Translational Research Project Grant
Prof Paolo Madeddu, University of Bristol
Amount: £145,233

Summary: In some cases of congenital heart disease, children may develop pulmonary hypertension – high blood pressure in the circulation of the lungs. If not corrected soon enough with surgery, this can eventually lead to heart failure. The project will investigate the role of cells, called pericytes, in the development of pulmonary hypertension and test a potential new treatment to prevent it.
A child may be born with a hole in the heart’s septum, which is the wall that separates the right and left sides of the heart.

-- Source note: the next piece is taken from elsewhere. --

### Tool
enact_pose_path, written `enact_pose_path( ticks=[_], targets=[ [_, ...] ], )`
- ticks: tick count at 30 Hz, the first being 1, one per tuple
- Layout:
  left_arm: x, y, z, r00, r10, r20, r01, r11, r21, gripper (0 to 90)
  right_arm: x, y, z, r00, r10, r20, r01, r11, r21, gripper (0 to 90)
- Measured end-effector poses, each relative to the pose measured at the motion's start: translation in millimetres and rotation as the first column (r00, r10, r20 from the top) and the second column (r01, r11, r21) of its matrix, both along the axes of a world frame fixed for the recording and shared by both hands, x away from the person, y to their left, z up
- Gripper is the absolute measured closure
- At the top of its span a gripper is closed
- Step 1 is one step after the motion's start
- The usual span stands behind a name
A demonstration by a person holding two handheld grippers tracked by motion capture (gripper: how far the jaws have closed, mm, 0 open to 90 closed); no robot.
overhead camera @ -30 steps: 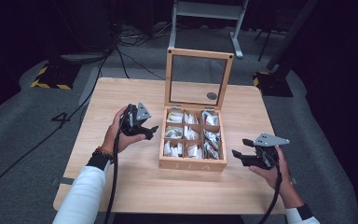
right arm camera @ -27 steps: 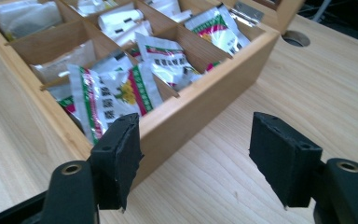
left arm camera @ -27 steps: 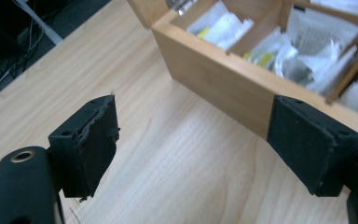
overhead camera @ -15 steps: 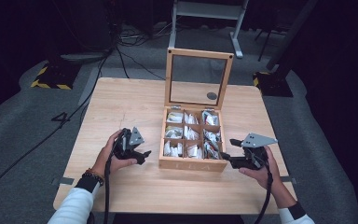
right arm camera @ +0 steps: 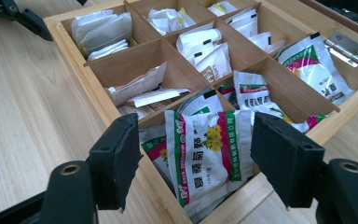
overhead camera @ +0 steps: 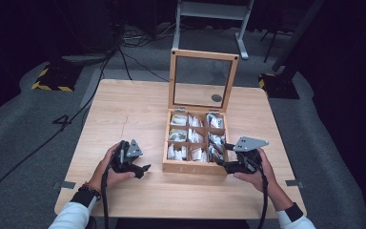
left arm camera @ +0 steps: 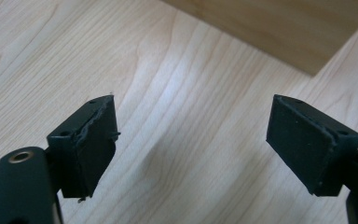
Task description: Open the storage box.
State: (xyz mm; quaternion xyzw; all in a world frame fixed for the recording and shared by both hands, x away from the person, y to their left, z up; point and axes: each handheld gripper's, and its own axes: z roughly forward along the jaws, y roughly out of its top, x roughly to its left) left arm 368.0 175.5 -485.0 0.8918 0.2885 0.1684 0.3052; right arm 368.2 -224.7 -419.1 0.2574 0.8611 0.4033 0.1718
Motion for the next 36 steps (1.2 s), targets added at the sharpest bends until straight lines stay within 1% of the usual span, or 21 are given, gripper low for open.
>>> enact_pose_path(
  ticks=[2, 4, 5, 6, 7, 8, 9, 10, 11, 12, 13, 18, 19, 22, 25, 27, 28, 29, 30, 32, 36],
  targets=[
    [-3.4, -0.1, -4.4, 0.9998, -0.007, -0.020, 0.007, 1.0000, -0.001, 16.8, 1.0, 2.6, -1.7, 1.0000, 0.000, -0.003, 0.000, 1.000, -0.011, 32.9],
    [-7.9, -0.3, -8.5, 0.9999, -0.009, -0.015, 0.009, 0.9999, 0.008, 16.8, 3.2, 4.9, -4.3, 1.0000, 0.003, -0.008, -0.003, 1.000, -0.025, 32.9],
    [-11.2, 1.0, -10.1, 0.9998, -0.009, -0.017, 0.009, 0.9999, -0.012, 17.2, 5.8, 6.6, -6.6, 0.9999, -0.006, -0.015, 0.006, 0.999, -0.031, 32.9],
    [-11.2, 1.0, -10.1, 0.9998, -0.009, -0.017, 0.009, 0.9999, -0.012, 17.1, 5.8, 6.6, -6.6, 0.9999, -0.006, -0.015, 0.006, 0.999, -0.031, 32.9],
    [-12.6, 2.0, -11.3, 0.9991, -0.009, -0.041, 0.008, 0.9993, -0.036, 17.1, 8.4, 8.4, -8.6, 0.9998, -0.014, -0.016, 0.013, 0.999, -0.043, 33.3],
    [-12.6, 2.0, -11.3, 0.9991, -0.009, -0.041, 0.008, 0.9993, -0.036, 17.1, 8.4, 8.4, -8.6, 0.9998, -0.014, -0.016, 0.013, 0.999, -0.043, 33.3],
    [-14.9, 3.6, -13.6, 0.9994, 0.003, -0.034, -0.005, 0.9982, -0.060, 17.1, 10.3, 9.9, -10.0, 0.9996, -0.025, -0.014, 0.025, 0.998, -0.055, 34.5],
    [-14.9, 3.6, -13.6, 0.9994, 0.003, -0.034, -0.005, 0.9982, -0.060, 17.2, 10.3, 9.9, -10.0, 0.9996, -0.025, -0.014, 0.025, 0.998, -0.055, 34.5],
    [-15.0, 6.9, -16.4, 0.9987, 0.011, -0.050, -0.016, 0.9952, -0.097, 17.1, 12.1, 10.7, -10.8, 0.9994, -0.033, -0.009, 0.033, 0.997, -0.069, 35.3],
    [-15.0, 6.9, -16.4, 0.9987, 0.011, -0.050, -0.016, 0.9952, -0.097, 16.9, 13.0, 11.2, -11.5, 0.9990, -0.043, -0.008, 0.042, 0.996, -0.080, 35.7],
    [-14.5, 9.8, -19.0, 0.9973, 0.025, -0.069, -0.033, 0.9911, -0.129, 16.9, 13.8, 11.6, -12.4, 0.9987, -0.050, -0.009, 0.049, 0.994, -0.094, 36.4],
    [-16.0, 10.0, -19.2, 0.9969, 0.037, -0.069, -0.046, 0.9901, -0.132, 16.8, 15.0, 13.0, -14.9, 0.9984, -0.056, -0.002, 0.055, 0.990, -0.126, 39.8],
    [-16.1, 9.9, -19.4, 0.9969, 0.039, -0.068, -0.048, 0.9899, -0.133, 16.8, 15.8, 14.5, -15.8, 0.9987, -0.050, -0.005, 0.049, 0.989, -0.143, 43.0],
    [-16.2, 10.0, -19.2, 0.9966, 0.041, -0.071, -0.050, 0.9899, -0.132, 16.8, 17.7, 16.2, -16.6, 0.9987, -0.050, -0.011, 0.047, 0.986, -0.157, 46.3],
    [-16.2, 10.0, -19.2, 0.9967, 0.041, -0.071, -0.050, 0.9900, -0.132, 16.8, 18.9, 16.5, -17.2, 0.9988, -0.035, -0.034, 0.029, 0.987, -0.157, 57.0],
    [-16.1, 10.0, -19.2, 0.9965, 0.039, -0.073, -0.049, 0.9898, -0.134, 16.8, 17.1, 16.1, -17.0, 0.9987, -0.017, -0.049, 0.010, 0.988, -0.156, 67.0],
    [-16.1, 10.0, -19.2, 0.9965, 0.039, -0.073, -0.049, 0.9898, -0.134, 16.8, 17.1, 16.1, -17.0, 0.9987, -0.017, -0.049, 0.010, 0.988, -0.156, 67.0],
    [-15.7, 10.1, -19.3, 0.9966, 0.036, -0.074, -0.046, 0.9898, -0.135, 16.8, 15.1, 16.2, -17.0, 0.9989, -0.018, -0.042, 0.010, 0.987, -0.162, 74.3],
    [-15.5, 10.2, -19.3, 0.9967, 0.033, -0.075, -0.043, 0.9899, -0.135, 16.8, 15.1, 16.2, -17.0, 0.9989, -0.018, -0.042, 0.010, 0.987, -0.162, 74.3],
    [-13.7, 10.3, -19.3, 0.9972, 0.022, -0.071, -0.031, 0.9906, -0.133, 16.4, 14.6, 14.2, -17.7, 0.9991, -0.027, -0.034, 0.021, 0.987, -0.162, 80.1],
    [-12.3, 10.4, -19.1, 0.9975, 0.010, -0.070, -0.019, 0.9915, -0.129, 16.2, 14.2, 12.0, -18.5, 0.9992, -0.029, -0.027, 0.024, 0.988, -0.153, 82.7]
  ],
)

When the hole is between the two lower main pumping chambers – called a ventricular septal defect – blood flows through the hole from the left to the right side of the heart, which pumps blood to the lungs.

If the defect is not corrected soon enough with surgery, children are likely to develop pulmonary hypertension which is high pressure in the blood circulation to the lungs. The high blood flow and pressure to the lungs makes cells, called pericytes, that wrap around blood vessels of the lung, constrict. This makes it difficult for the heart to pump blood to the lungs and eventually, the strain on the heart can lead to heart failure which means that the heart cannot pump enough blood around the body.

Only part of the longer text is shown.